One thing to mention though is that once you have created trial lessons which are suited for the student, then you will can just use this for future trial lessons. This is true if you are creating a six lesson, ten lesson or sixteen lesson IELTS or other general course. So that initial investment for lesson planning will pay dividends in the future when you have created enough material for future classes.
There are some great resources that Preply have created and are accessible once you have successfully registered as a tutor, but it is by no means a finished product. It only serves as a possible inspiration when creating lessons and you can incorporate some of those ideas for your lessons or courses.
My overall opinion about Preply is balanced. There is greater control by other online educational organisations that can drop you as a tutor, with next to no recourse (such as the iTutor fiasco). Preply is different as it is there to connect tutors with potential students. Obviously, there are standards to meet when creating your profile and delivering classes.
You are essentially working as your own boss with control on how much you want to charge and what specialist courses you wish to focus upon. What question emerges from this is: “How does this differ from creating your own course or portal?”. Many students are seeking English (or other language) tutors and are gravitating towards Preply.

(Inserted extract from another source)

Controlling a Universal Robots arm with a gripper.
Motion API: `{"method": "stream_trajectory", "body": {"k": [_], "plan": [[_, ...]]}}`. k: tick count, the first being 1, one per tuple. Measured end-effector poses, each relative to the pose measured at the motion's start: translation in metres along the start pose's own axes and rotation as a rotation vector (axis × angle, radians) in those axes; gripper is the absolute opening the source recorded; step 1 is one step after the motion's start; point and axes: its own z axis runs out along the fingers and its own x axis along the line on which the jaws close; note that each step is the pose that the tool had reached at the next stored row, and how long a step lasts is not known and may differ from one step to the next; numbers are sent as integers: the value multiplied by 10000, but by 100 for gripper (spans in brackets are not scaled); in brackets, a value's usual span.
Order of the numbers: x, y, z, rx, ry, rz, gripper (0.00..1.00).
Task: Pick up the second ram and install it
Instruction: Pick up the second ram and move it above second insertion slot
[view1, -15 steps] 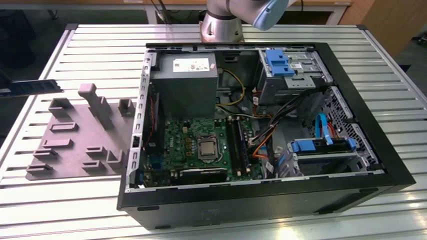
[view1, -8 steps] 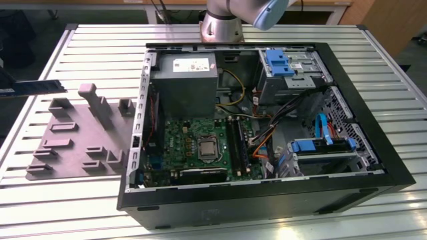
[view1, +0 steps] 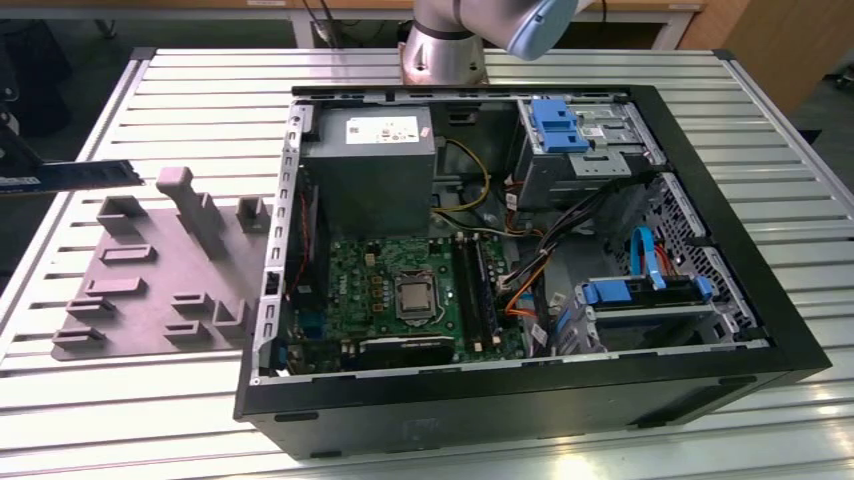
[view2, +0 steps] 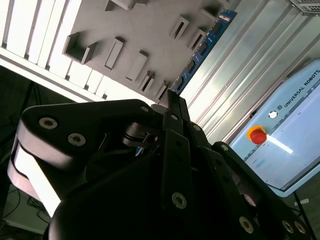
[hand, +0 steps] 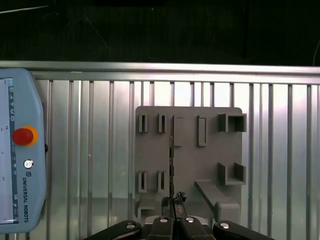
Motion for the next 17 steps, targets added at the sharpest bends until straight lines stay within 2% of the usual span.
{"method": "stream_trajectory", "body": {"k": [17], "plan": [[0,-230,0,-138,0,4,11]]}}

If you wish to seek your own students and deliver possibly reduced trial classes (rather than pay commission to Preply), then you will need to target potential students. However, finding these students can be rather problematic if you website or course is relatively unknown. Therefore, using Preply to gain the experience of developing your own course and finding possible students (who may pass on great ‘word-of-mouth’) could help in the future in creating your own website or course.
I would recommend other language tutors to register, so they are able to build upon that experience in the future. You never know where it may lead, especially for English teachers who wish to develop and use their teaching skills if they have recently finished their CELTA course.
In a way it’s not too dissimilar from any business with a profit margin. It just seems frustrating that students probably want to pay on the lower end but expect quality, and they don’t realise how much is going to the platform. On top of that we have taxes to pay as well on any earned income. Maybe not for me in the end Martin but thanks for this article, it’s a very good breakdown.
You’ve written it so nicely, and you’ve come up with some great ideas. This is a fantastic post!